In 2010, after a bitter, four-year standoff, arbitrators ruled that Boston firefighters had to submit to random drug and alcohol testing in exchange for a 19 percent raise over four years, a significant bump that at the time dwarfed pay increases for other city unions. The city had pushed for testing in the wake of a 2007 fire when two firefighters died, one with cocaine in his system and the other with a blood-alcohol level more than three times the legal limit.

Then-City Council President Mike Ross — appalled at the prospect of giving firefighters hefty raises just “to come to work sober” — threatened to reject the contract, a prospect that helped push the city and the union back to the negotiating table. Ultimately they agreed upon a five-year contract that included the drug testing along with more modest raises.

The current council could lay down the same threat, and “that gives both sides an impetus to try to get to an agreement,” Ross said in an interview.

The political landscape has shifted significantly since his time in City Hall, he added. “Michelle Wu has a lot of political capital, and a lot of momentum, and I think she’s in a strong bargaining position,” particularly with the council’s potential role “as a strong backstop.”

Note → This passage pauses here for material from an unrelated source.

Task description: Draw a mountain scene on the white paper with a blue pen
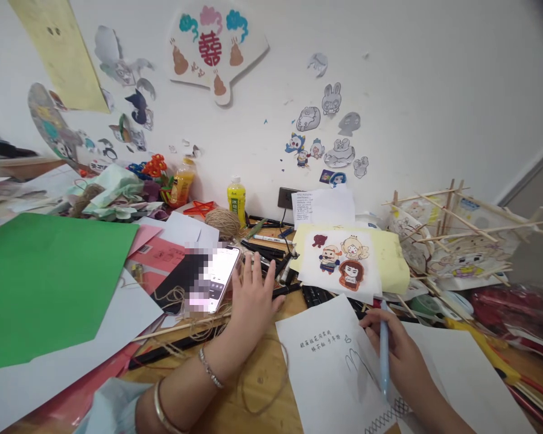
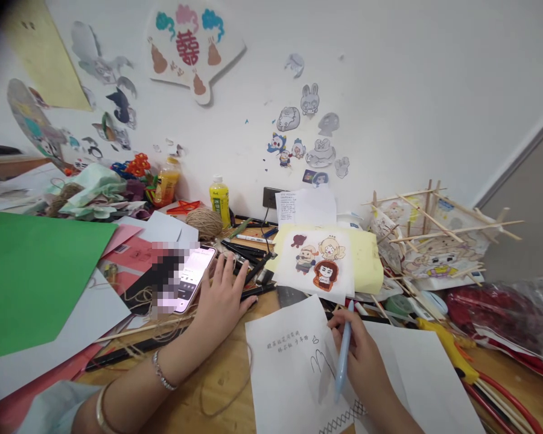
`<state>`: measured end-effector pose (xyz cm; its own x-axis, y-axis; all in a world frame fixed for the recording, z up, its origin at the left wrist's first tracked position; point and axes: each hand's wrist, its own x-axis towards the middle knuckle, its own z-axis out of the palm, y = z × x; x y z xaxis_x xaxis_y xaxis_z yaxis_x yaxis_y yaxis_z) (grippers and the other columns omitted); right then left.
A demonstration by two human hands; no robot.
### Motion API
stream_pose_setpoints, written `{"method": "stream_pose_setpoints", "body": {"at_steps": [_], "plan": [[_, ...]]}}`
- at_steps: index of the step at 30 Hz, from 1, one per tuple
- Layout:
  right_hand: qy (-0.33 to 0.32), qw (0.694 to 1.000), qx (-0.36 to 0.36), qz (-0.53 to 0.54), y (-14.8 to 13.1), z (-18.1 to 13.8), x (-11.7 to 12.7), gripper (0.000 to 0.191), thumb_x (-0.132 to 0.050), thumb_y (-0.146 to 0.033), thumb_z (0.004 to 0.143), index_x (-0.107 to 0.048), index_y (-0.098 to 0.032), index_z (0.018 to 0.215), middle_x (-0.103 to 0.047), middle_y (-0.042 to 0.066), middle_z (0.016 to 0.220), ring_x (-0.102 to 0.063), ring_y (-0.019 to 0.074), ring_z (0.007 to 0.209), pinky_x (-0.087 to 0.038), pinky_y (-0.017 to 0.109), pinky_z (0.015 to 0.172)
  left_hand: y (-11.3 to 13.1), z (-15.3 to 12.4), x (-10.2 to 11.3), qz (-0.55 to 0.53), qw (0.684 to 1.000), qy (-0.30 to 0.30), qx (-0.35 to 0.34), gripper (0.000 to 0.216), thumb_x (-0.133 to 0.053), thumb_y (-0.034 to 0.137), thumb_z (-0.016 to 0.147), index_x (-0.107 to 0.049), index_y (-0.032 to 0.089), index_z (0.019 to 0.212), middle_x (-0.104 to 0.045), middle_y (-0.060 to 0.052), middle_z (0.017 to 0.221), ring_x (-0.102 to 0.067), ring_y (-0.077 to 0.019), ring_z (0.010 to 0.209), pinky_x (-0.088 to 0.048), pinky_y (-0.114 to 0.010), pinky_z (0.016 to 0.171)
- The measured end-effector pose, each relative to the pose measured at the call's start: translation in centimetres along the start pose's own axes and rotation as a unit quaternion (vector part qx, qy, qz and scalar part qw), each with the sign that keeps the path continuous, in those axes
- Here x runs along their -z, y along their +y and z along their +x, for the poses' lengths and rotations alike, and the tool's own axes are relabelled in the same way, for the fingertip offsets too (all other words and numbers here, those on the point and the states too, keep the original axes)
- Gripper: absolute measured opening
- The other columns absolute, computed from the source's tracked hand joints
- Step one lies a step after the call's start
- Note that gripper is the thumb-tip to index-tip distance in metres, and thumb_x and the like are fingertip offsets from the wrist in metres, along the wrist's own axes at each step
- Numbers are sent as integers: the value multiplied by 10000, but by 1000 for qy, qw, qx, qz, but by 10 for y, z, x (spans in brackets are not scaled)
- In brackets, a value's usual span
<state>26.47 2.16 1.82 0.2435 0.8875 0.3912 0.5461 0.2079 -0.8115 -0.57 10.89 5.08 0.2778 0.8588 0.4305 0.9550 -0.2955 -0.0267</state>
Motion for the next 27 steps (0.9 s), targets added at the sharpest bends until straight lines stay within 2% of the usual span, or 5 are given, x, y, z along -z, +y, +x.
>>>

This moment, then, could be the Wu administration’s chance to prove it can succeed where others have failed. The JLMC process may have looked better for unions in past years, but it might not always be that way, analysts said. In any city, when legislative bodies like the council are prepared to reject unsatisfying contracts, the momentum shifts toward enabling the government to ink more advantageous deals, said John Clifford, a municipal labor attorney who formerly served on the JLMC.

“Where the city has gotten bad awards,” Clifford said, “it’s in cases where the City Council has not done their job.”